Catheter and surgical ablation guidelines for atrial fibrillation unveiled
Heart organizations released the first international clinical consensus statement on using catheter and surgical ablation techniques to treat atrial fibrillation (AF) at Heart Rhythm 2007, the Heart Rhythm Society's 28th Annual Scientific Sessions.

The Expert Consensus Statement on Catheter and Surgical Ablation of Atrial Fibrillation aims to improve patient care by providing physicians with a state-of-the-art review of catheter and surgical ablation for AF, the most common heart rhythm disorder and a rapidly growing health problem for more than three million Americans. Studies have found that only one quarter of patients with AF receive appropriate care.

Convened by HRS, international heart rhythm specialists representing the American College of Cardiology (ACC), the American Heart Association (AHA), the European Heart Rhythm Association (EHRA), the European Cardiac Arrhythmia Society (ECAS), the Society of Thoracic Surgeons (STS) and HRS has developed guidelines to provide a foundation of current knowledge for medical personnel involved with catheter and surgical ablation of AF. The statement addresses the indications, techniques, training, and follow-up for patients undergoing these procedures.

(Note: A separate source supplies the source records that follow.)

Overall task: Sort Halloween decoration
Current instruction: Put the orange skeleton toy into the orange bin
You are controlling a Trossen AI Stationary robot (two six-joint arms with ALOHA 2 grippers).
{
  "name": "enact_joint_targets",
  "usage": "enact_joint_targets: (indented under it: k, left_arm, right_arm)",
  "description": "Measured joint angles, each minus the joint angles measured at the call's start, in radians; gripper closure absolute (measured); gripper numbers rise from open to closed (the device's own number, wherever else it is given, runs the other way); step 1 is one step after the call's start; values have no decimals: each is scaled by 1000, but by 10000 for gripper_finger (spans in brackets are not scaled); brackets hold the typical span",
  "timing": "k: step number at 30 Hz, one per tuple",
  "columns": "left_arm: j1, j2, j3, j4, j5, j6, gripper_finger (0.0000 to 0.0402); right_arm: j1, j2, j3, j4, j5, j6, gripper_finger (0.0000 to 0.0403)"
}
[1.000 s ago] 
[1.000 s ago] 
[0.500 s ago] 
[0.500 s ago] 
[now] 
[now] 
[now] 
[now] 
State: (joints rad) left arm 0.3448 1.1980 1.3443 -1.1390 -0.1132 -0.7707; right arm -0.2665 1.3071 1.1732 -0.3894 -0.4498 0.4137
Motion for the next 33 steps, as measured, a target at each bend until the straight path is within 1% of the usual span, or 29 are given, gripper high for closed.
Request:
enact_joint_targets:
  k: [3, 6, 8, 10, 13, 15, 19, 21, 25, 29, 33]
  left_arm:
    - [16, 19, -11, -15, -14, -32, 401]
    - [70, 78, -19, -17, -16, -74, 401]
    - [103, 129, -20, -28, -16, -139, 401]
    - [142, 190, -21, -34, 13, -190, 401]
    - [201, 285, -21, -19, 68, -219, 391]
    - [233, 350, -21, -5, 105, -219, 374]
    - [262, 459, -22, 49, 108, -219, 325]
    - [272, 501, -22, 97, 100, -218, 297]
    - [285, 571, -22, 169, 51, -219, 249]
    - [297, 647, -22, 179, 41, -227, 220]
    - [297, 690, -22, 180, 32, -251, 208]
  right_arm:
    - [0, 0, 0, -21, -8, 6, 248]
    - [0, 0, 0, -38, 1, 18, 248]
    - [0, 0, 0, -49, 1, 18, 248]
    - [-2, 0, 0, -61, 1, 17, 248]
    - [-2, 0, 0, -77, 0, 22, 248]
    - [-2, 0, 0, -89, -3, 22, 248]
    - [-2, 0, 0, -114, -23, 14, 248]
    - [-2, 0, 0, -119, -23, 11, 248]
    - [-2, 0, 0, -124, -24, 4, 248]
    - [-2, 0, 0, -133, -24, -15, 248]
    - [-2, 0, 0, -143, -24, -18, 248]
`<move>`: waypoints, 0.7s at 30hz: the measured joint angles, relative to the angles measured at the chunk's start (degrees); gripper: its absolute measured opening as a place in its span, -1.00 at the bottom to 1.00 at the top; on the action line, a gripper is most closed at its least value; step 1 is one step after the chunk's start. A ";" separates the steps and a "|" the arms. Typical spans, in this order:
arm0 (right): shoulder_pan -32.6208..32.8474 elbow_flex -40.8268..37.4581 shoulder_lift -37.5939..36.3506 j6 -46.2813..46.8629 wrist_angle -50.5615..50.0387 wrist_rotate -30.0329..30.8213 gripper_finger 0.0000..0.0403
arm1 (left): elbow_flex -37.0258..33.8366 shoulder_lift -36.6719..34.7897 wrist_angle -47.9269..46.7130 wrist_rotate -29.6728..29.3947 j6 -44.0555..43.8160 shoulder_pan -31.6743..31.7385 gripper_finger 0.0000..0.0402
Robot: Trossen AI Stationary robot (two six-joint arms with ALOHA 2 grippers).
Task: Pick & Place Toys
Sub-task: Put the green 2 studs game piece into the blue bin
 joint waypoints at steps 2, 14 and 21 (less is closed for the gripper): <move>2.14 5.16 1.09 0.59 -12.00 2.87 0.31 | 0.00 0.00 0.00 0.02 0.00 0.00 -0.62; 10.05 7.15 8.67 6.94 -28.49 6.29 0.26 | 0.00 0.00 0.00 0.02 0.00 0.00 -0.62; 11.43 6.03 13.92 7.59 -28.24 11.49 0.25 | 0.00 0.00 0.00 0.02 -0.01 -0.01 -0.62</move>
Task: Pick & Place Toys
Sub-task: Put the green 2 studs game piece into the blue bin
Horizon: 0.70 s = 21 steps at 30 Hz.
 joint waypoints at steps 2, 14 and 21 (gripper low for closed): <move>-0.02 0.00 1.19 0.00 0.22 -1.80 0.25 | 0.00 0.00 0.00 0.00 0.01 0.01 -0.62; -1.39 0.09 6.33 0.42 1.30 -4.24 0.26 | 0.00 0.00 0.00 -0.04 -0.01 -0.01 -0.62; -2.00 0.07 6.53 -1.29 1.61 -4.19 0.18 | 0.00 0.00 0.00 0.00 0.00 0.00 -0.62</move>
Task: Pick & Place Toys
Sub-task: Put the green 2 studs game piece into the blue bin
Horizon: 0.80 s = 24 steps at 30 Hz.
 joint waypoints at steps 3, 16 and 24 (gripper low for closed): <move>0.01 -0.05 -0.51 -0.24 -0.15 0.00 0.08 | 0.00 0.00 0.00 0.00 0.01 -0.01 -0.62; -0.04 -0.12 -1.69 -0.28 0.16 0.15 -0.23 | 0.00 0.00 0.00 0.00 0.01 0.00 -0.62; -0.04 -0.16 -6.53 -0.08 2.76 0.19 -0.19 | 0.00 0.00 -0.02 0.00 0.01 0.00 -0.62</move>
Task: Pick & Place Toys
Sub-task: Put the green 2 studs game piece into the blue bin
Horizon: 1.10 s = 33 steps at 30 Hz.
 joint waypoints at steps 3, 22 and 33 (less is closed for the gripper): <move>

According to the Expert Consensus Statement, ablation for AF should be considered in AF patients whose symptoms are severe enough to interfere with their quality of life and have failed or been intolerant to treatment with at least one antiarrhythmic medication. Ablation of AF is more difficult, associated with greater risks, and requires more careful follow-up than other ablation procedures. Therefore, the statement stresses that training for ablation of AF should encompass six fundamental principles:
  • Appropriate selection of patients;
  • Knowledge of the anatomy of the atria and adjacent structures;
  • Conceptual knowledge of strategies to ablate AF;
  • Technical competence;
  • Recognition, prevention, and management complications; and
  • Appropriate follow-up and long-term management.